### Exercise objective
Quote the entries below from the line with "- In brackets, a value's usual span" through the line with "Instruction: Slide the", both ends included, and only those lines.

### Material for the task
----------------

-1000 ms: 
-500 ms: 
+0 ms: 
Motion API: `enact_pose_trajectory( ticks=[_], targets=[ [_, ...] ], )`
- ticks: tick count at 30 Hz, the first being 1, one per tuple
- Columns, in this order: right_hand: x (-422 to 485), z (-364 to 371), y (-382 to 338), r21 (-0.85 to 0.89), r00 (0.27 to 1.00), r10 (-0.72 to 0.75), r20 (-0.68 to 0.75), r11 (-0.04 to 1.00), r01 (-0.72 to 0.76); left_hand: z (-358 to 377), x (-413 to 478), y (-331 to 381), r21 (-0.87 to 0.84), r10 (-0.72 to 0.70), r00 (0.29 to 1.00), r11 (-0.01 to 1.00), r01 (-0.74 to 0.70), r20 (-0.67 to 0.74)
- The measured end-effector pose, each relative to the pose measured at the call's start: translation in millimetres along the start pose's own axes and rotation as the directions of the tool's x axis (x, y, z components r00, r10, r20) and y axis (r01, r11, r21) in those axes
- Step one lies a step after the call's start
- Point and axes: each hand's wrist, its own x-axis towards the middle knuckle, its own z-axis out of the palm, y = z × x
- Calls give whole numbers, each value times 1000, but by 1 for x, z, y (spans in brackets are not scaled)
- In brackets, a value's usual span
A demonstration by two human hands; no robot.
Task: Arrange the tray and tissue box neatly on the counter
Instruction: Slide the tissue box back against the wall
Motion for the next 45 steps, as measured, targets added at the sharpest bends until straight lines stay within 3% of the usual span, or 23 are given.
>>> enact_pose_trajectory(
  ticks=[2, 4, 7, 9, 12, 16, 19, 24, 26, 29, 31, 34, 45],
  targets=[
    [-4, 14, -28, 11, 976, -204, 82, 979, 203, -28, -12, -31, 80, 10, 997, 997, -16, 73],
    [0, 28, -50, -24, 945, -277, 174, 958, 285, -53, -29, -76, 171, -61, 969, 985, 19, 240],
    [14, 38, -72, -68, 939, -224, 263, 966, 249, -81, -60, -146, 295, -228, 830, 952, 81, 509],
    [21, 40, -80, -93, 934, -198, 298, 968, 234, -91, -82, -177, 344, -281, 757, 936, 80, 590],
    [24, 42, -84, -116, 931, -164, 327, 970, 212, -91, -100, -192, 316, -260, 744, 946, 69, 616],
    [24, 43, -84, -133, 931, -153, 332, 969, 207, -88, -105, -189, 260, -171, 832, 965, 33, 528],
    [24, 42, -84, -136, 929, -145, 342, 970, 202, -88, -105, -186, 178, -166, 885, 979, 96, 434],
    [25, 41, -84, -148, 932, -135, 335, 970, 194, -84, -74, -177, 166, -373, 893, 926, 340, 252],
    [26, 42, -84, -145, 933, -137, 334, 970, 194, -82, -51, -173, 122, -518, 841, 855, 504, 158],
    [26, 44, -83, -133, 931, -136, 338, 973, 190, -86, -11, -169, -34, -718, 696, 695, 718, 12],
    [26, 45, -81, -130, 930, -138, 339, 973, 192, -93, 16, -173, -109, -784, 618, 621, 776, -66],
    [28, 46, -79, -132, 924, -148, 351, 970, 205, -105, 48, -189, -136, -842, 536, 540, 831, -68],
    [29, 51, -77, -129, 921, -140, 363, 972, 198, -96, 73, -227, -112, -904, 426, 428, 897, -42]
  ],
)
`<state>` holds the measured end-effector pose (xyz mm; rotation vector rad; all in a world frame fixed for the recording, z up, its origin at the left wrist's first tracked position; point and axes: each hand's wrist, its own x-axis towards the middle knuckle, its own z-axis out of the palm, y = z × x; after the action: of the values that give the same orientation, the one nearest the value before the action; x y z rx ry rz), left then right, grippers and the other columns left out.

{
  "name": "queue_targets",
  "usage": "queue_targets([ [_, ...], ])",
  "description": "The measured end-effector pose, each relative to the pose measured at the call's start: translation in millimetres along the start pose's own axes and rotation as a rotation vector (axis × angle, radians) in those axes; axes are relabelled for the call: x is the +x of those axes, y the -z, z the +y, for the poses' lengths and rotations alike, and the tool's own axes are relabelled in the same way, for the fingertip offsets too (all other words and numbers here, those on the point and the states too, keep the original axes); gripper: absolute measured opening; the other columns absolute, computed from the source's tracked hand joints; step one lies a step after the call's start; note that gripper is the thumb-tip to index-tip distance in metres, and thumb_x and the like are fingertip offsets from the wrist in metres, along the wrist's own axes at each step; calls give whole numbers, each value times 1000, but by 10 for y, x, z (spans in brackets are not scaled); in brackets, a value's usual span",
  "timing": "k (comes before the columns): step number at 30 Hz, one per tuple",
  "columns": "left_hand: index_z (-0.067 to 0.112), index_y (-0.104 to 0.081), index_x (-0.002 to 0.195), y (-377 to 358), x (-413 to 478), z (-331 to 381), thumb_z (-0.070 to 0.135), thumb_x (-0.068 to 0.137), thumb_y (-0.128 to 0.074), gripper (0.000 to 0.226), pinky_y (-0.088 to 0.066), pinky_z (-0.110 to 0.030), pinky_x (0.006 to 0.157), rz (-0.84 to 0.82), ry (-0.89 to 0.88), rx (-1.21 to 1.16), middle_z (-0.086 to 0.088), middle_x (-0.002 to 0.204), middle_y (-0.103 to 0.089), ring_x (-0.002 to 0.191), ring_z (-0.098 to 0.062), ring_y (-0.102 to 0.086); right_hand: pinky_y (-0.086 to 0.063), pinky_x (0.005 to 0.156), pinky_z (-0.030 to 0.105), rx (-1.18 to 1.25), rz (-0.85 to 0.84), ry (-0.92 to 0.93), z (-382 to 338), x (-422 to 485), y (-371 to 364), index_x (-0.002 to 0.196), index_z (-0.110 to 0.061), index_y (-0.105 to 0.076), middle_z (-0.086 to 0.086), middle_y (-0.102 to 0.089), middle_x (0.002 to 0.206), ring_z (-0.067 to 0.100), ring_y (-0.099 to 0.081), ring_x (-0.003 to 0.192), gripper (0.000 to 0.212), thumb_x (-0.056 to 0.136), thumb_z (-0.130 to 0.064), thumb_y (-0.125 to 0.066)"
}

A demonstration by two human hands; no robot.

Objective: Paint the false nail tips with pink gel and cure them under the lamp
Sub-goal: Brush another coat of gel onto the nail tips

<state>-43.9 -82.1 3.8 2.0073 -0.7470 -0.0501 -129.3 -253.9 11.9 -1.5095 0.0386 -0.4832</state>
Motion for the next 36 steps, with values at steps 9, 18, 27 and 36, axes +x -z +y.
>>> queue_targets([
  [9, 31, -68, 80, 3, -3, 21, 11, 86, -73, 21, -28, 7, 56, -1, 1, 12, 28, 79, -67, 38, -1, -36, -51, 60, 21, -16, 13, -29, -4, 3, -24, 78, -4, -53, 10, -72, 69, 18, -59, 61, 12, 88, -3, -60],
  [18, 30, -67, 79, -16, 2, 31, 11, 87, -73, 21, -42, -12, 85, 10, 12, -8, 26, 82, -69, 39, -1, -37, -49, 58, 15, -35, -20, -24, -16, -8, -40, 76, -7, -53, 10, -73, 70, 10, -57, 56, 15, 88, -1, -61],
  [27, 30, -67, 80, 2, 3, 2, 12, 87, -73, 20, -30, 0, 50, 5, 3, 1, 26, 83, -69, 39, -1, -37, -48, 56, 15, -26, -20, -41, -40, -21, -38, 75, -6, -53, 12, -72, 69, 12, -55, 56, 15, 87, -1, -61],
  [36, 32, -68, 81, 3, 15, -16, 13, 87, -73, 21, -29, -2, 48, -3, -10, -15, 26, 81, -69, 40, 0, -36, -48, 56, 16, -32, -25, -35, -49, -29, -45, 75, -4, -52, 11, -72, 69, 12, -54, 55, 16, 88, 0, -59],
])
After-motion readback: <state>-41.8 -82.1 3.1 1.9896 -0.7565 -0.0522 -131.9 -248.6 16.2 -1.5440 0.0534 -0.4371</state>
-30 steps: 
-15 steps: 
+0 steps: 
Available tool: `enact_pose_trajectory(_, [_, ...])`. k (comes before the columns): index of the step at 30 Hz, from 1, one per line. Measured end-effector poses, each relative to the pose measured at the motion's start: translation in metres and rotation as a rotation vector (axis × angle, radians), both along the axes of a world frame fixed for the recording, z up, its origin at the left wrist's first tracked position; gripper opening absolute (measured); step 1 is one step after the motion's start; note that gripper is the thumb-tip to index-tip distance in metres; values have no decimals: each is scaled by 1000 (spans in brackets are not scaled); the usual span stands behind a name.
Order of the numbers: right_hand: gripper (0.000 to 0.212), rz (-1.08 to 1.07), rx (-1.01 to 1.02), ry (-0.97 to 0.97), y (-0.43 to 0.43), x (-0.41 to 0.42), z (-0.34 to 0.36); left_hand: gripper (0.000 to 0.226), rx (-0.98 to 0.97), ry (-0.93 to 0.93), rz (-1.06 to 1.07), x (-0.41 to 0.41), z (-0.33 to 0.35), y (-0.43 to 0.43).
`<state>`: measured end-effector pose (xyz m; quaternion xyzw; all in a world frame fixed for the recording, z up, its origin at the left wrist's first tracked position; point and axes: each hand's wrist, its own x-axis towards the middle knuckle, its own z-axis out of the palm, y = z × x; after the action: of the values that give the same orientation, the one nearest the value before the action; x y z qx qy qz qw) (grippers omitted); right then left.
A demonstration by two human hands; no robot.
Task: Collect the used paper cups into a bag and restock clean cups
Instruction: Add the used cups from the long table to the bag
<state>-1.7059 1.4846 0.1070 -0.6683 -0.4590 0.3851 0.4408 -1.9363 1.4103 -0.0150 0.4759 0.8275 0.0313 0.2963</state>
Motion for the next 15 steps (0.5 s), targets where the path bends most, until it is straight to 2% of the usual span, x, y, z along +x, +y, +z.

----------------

### Response area
- In brackets, a value's usual span
A demonstration by two human hands; no robot.
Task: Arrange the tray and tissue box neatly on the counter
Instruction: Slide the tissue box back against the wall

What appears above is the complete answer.